En el plano legislativo nacional, el kicillofismo cuenta con una representación acotada, luego de no haber logrado imponerse en el armado de las listas, dominadas por el sector que responde a Cristina Fernández de Kirchner. En ese contexto, en las últimas semanas se sumó al MDF el ex canciller y ex ministro de Defensa Jorge Taiana, junto a referentes como Hugo Yasky, Juan Marino, Victoria Tolosa Paz, Santiago Cafiero, Sabrina Selva y Hugo “Huguito” Moyano.

En su última aparición pública, Kicillof volvió a confrontar con el presidente Javier Milei y calificó su gestión como “un desastre”, al advertir una crisis profunda en sectores clave como la industria, el comercio, el turismo y la gastronomía en la provincia de Buenos Aires.

En paralelo, el gobernador mantiene un frente interno abierto con La Cámpora por la conducción del Partido Justicialista bonaerense, que renovará autoridades el próximo 15 de marzo.
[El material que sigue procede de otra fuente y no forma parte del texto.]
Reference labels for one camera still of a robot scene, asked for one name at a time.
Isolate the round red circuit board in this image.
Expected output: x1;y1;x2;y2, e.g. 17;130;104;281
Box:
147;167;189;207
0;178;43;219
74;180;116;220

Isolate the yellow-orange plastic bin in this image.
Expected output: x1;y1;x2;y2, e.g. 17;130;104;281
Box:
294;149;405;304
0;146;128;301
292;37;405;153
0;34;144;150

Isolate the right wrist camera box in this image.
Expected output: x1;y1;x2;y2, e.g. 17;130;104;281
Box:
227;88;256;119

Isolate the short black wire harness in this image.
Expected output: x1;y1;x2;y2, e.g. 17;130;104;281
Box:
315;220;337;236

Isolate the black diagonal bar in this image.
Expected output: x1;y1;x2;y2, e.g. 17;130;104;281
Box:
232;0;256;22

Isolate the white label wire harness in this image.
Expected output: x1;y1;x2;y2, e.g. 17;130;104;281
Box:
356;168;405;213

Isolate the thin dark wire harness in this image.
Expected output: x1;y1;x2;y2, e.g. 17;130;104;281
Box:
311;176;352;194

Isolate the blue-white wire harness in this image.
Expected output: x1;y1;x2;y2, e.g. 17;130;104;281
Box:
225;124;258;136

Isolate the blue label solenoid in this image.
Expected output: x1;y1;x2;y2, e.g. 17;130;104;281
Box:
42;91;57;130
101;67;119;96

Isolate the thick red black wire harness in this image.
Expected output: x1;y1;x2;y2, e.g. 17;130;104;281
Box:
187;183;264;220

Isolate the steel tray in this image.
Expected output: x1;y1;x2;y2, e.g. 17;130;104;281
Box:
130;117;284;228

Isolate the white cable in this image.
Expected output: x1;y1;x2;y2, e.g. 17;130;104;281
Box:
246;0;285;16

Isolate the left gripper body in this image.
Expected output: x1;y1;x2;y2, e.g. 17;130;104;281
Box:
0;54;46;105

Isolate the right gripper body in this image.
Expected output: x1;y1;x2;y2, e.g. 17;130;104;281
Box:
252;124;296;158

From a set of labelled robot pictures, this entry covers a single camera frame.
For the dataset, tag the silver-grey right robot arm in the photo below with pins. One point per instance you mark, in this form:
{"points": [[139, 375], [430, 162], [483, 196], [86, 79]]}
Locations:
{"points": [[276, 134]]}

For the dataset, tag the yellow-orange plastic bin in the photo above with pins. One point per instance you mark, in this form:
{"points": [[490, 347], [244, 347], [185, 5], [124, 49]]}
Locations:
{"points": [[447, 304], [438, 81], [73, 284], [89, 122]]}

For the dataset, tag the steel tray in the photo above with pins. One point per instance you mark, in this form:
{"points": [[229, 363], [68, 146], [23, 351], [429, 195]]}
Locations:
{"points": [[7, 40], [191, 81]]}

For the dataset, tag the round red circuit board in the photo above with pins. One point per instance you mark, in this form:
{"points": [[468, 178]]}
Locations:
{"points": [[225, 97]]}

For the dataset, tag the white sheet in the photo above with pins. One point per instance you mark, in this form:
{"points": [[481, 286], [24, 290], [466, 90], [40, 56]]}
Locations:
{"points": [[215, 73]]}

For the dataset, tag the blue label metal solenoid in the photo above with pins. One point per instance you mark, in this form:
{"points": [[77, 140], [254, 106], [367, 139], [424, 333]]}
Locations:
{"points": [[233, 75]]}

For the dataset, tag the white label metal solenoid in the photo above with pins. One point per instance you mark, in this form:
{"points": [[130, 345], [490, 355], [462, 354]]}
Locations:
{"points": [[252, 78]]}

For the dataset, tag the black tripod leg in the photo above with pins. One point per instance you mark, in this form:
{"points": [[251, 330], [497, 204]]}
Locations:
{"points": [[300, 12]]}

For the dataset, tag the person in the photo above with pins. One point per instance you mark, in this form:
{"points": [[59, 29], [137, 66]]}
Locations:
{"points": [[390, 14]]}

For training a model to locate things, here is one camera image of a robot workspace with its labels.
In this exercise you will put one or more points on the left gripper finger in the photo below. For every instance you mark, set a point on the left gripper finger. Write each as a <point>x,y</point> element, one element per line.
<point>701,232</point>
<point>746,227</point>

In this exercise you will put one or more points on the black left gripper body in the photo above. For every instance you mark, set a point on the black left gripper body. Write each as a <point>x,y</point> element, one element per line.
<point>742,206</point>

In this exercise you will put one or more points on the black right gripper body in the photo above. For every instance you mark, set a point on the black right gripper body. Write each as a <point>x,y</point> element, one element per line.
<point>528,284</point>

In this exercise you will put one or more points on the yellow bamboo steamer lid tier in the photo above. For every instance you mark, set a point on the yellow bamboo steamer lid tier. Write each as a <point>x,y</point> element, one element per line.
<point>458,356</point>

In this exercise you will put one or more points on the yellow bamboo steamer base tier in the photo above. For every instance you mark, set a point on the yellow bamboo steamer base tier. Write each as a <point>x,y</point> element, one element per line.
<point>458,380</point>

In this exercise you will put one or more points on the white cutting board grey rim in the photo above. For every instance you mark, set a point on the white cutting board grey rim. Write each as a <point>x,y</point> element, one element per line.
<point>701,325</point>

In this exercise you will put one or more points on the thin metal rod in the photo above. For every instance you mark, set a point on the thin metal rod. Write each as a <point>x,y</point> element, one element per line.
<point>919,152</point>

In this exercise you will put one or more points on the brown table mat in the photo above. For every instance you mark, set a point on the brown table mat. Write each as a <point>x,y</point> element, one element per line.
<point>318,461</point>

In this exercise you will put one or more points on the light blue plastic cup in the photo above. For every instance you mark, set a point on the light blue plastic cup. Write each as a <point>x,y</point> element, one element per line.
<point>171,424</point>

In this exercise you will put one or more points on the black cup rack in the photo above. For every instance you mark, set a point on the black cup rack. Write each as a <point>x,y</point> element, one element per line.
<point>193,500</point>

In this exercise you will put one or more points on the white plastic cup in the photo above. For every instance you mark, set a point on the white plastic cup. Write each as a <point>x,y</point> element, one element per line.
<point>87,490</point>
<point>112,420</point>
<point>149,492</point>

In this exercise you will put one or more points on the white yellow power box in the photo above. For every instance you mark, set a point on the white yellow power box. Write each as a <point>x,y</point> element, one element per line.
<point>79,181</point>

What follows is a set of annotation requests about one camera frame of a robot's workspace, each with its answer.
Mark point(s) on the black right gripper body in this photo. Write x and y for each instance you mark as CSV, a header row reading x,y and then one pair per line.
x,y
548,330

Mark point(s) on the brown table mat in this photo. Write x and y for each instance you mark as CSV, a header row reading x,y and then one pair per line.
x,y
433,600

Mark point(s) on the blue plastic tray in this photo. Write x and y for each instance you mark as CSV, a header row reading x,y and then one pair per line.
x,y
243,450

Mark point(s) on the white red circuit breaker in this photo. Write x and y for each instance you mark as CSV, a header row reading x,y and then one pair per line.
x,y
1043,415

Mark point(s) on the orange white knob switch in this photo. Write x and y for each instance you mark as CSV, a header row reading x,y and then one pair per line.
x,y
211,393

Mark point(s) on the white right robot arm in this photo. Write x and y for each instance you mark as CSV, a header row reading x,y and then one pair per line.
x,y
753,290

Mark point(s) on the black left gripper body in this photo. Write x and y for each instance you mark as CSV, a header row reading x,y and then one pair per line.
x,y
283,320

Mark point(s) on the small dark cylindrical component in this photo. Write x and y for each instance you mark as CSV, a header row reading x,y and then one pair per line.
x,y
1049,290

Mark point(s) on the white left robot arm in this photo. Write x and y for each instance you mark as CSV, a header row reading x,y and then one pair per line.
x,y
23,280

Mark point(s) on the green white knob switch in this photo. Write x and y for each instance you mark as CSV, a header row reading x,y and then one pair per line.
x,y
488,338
Mientras Máximo Kirchner busca retener el control del PJ provincial, Kicillof pretende ubicar a una figura de su confianza al frente del partido para alinear al peronismo detrás de su proyecto político.

El proceso de emancipación del kirchnerismo comenzó a evidenciarse antes de las elecciones de 2023, cuando Kicillof llamó a “entonar nuevas canciones” dentro del peronismo. Sin embargo, el quiebre definitivo se produjo con la decisión de desdoblar las elecciones bonaerenses, una jugada que le permitió revalidar su liderazgo con una victoria contundente y consolidar su autonomía política.